## Task prompt
Among the lines below, the one containing "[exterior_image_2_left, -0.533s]" opens the range and the one containing "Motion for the" closes it. Print that range exactly, without the pictures.

*** Begin section ***

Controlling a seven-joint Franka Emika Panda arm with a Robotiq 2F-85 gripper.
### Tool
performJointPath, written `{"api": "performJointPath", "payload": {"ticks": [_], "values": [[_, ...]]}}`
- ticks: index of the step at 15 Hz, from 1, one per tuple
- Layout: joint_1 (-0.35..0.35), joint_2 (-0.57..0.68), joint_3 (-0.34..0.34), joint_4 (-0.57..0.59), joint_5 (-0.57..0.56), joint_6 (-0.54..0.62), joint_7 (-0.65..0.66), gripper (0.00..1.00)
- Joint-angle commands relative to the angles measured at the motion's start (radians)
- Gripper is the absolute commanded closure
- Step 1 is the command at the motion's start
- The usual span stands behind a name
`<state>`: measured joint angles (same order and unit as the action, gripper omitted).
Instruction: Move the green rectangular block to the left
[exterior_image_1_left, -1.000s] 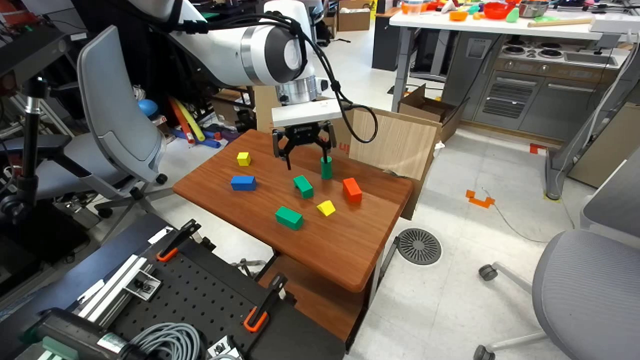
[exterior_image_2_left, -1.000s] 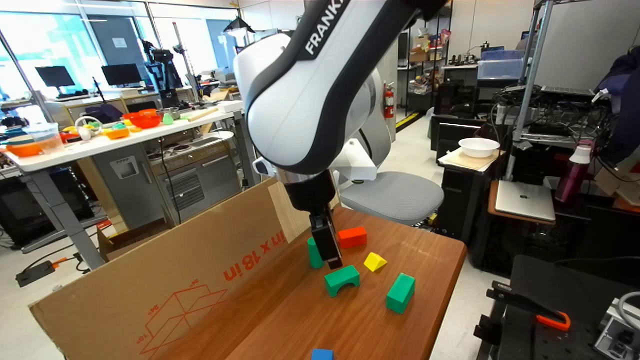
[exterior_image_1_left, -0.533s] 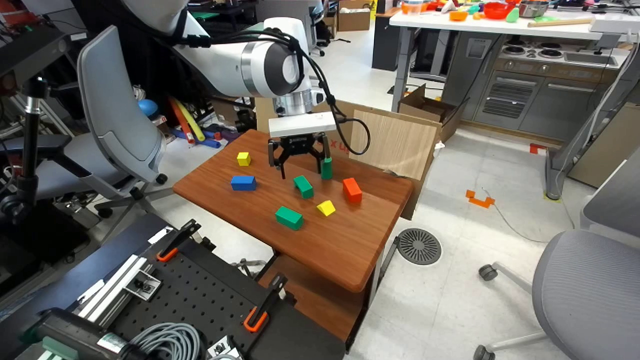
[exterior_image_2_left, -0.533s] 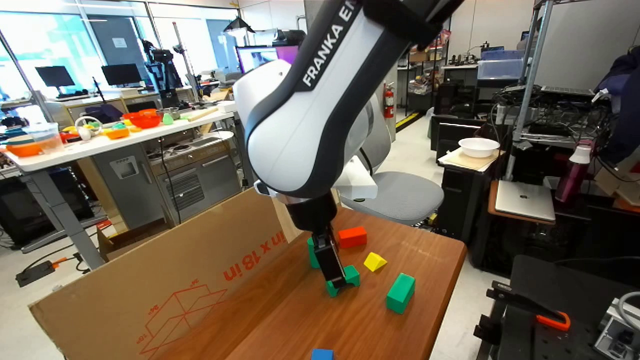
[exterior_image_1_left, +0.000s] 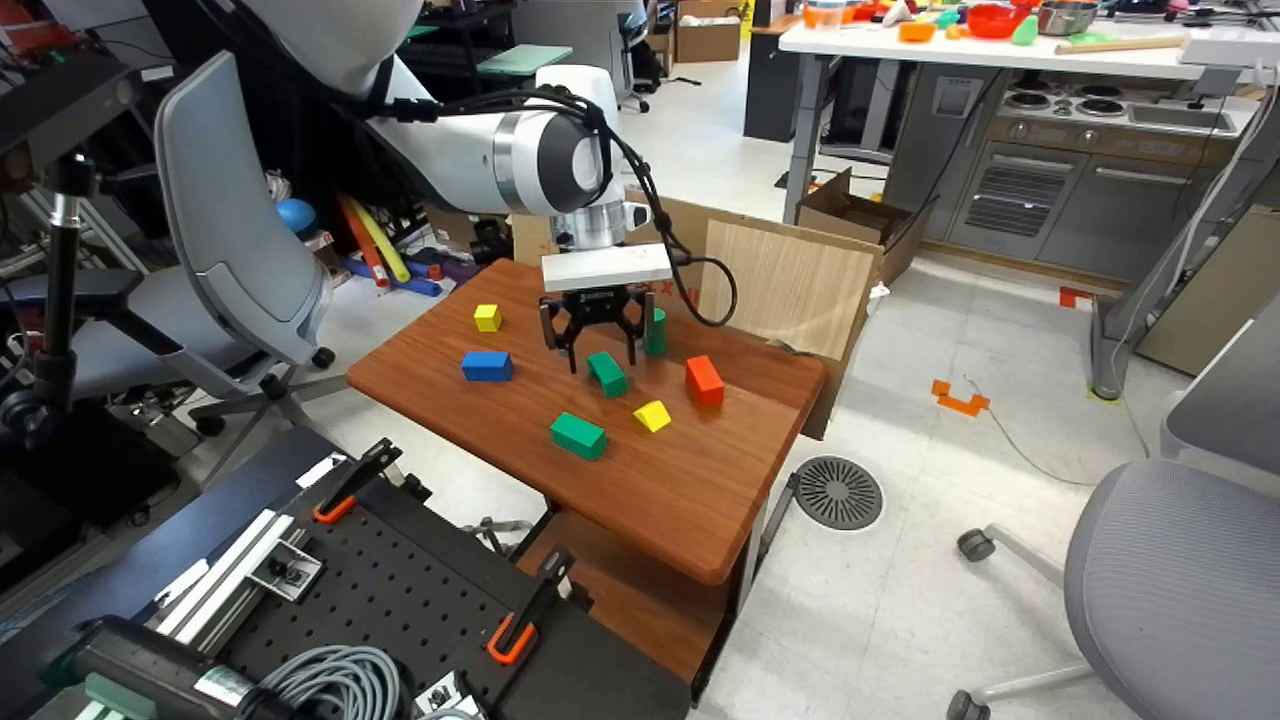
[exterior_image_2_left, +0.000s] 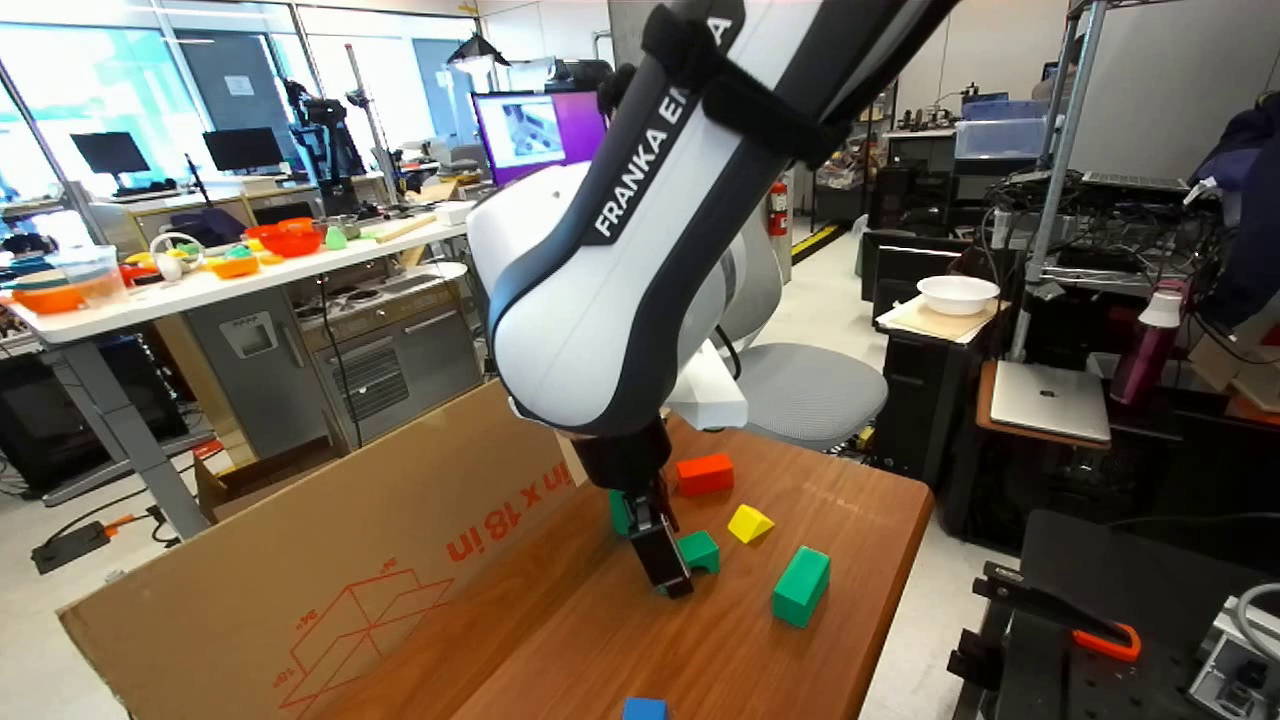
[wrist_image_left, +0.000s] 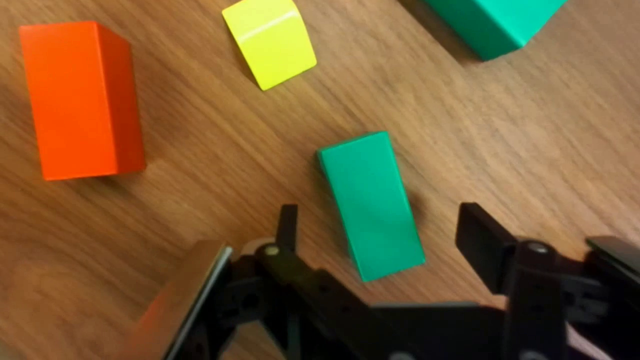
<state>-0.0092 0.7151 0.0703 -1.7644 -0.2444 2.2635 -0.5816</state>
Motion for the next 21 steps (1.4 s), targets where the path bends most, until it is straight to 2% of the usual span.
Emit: {"api": "performJointPath", "payload": {"ticks": [1, 4, 7, 11, 18, 21], "values": [[0.006, 0.034, 0.009, 0.049, -0.006, -0.033, 0.009, 0.49], [0.012, 0.032, 0.011, 0.044, -0.009, -0.031, 0.01, 0.73], [0.014, 0.021, 0.014, 0.035, -0.008, -0.026, 0.009, 0.91], [0.034, -0.015, 0.016, 0.018, -0.048, 0.016, -0.004, 0.91], [0.127, -0.006, 0.007, 0.045, -0.265, 0.04, -0.08, 0.91], [0.143, 0.008, 0.018, 0.049, -0.309, 0.069, -0.136, 0.91]]}}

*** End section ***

## Answer section
[exterior_image_2_left, -0.533s] 
[exterior_image_1_left, +0.000s] 
[exterior_image_2_left, +0.000s] 
[wrist_image_left, +0.000s] 
<state>-0.0092 0.7151 0.0703 -1.7644 -0.2444 2.2635 -0.5816</state>
Motion for the next 21 steps (1.4 s), targets where the path bends most, until it is straight to 2% of the usual span.

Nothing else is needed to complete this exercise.